### PROBLEM DESCRIPTION
Only the line containing "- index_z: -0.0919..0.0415" and the lines after it, up to the end of the listing, should be written out, each exactly as given.

Start of Block

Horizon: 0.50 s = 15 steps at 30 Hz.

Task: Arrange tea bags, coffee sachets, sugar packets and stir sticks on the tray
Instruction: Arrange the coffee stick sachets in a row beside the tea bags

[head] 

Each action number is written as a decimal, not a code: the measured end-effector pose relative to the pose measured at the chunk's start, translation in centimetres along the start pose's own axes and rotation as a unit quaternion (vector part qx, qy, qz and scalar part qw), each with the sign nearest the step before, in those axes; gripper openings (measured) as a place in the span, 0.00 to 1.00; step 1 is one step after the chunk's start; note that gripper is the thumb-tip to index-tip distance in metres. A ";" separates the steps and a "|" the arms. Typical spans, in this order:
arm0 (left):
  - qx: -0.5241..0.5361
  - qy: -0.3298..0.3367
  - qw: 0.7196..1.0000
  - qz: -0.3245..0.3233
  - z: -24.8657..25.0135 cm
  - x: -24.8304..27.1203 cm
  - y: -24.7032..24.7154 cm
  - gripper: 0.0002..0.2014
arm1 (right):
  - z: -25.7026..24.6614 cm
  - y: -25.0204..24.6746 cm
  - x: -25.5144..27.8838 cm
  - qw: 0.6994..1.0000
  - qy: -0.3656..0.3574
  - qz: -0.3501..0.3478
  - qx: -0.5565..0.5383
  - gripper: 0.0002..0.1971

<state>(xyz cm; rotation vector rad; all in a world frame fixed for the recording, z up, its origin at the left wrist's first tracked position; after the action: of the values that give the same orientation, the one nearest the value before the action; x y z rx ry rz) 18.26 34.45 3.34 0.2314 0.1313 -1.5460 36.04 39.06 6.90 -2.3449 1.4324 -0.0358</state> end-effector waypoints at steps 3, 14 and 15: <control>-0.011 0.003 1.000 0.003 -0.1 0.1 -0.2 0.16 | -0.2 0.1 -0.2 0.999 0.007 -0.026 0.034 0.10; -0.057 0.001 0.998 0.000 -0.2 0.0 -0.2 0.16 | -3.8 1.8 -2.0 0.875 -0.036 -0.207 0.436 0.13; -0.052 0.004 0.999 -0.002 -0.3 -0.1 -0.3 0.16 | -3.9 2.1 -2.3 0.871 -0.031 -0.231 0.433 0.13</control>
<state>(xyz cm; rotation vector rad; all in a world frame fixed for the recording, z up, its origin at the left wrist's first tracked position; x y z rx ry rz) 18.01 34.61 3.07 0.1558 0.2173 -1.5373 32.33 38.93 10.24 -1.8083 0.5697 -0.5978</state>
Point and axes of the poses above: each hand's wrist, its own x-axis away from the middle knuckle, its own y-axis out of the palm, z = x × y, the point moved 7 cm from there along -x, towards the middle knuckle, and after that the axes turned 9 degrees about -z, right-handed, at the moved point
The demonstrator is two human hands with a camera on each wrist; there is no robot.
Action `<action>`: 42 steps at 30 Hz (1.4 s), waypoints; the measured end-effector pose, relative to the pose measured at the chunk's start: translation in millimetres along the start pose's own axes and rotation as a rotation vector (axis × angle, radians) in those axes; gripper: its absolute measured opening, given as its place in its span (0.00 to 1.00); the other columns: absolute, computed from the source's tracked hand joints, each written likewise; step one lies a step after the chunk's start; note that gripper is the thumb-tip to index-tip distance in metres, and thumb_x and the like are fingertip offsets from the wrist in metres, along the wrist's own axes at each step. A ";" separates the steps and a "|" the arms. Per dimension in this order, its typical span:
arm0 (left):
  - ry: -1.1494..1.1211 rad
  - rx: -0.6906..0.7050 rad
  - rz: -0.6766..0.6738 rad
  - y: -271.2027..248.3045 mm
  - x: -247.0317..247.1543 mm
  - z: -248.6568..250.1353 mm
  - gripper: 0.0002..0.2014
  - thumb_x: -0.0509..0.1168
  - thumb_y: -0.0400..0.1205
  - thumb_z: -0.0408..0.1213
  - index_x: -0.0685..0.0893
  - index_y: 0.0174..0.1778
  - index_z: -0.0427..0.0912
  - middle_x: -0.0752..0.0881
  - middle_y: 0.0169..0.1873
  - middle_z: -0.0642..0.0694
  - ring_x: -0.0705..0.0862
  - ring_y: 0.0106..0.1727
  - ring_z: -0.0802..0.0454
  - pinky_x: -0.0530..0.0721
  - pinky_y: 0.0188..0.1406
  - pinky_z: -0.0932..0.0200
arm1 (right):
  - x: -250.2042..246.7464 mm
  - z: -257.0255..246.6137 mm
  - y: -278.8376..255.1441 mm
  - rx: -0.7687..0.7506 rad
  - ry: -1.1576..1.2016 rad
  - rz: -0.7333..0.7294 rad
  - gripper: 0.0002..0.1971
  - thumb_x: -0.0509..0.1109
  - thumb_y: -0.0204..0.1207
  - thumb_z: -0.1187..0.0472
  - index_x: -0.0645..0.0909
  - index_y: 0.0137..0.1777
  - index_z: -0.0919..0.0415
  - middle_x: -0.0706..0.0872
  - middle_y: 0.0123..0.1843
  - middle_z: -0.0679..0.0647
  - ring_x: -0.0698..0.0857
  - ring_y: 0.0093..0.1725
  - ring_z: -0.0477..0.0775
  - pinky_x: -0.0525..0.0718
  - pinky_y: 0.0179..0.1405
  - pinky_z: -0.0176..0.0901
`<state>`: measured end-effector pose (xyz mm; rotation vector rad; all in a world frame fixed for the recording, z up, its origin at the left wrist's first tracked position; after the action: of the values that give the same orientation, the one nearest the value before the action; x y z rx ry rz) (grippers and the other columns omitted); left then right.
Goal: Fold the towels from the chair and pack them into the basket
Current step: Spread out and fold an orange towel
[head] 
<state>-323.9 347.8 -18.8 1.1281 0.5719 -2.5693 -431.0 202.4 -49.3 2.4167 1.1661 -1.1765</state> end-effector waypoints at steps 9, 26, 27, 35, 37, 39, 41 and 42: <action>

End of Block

### RESPONSE BELOW
  - index_z: -0.0919..0.0415
  - middle_x: -0.0706..0.0872
  - middle_y: 0.0123..0.1843
  - middle_z: -0.0679..0.0647
  - ring_x: -0.0698..0.0857
  - ring_y: 0.0093..0.1725
  - ring_z: -0.0477..0.0775
  - pinky_x: -0.0525..0.0718
  - pinky_y: 0.0179..0.1405
  - pinky_z: -0.0176..0.0901
`<state>`: measured end-effector pose (xyz mm; rotation vector rad; all in a world frame fixed for the recording, z up, its origin at the left wrist's first tracked position; after the action: of the values that give the same orientation, the one nearest the value before the action; x y z rx ry rz) (grippers and the other columns omitted); left then right.
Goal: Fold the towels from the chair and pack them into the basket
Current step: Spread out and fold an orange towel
[head] 
<state>-323.9 347.8 -18.8 1.1281 0.5719 -2.5693 -431.0 202.4 -49.3 2.4167 1.1661 -1.1765</state> end-effector waypoints at steps 9, 26, 27, 35, 37, 39, 41 and 42: <action>

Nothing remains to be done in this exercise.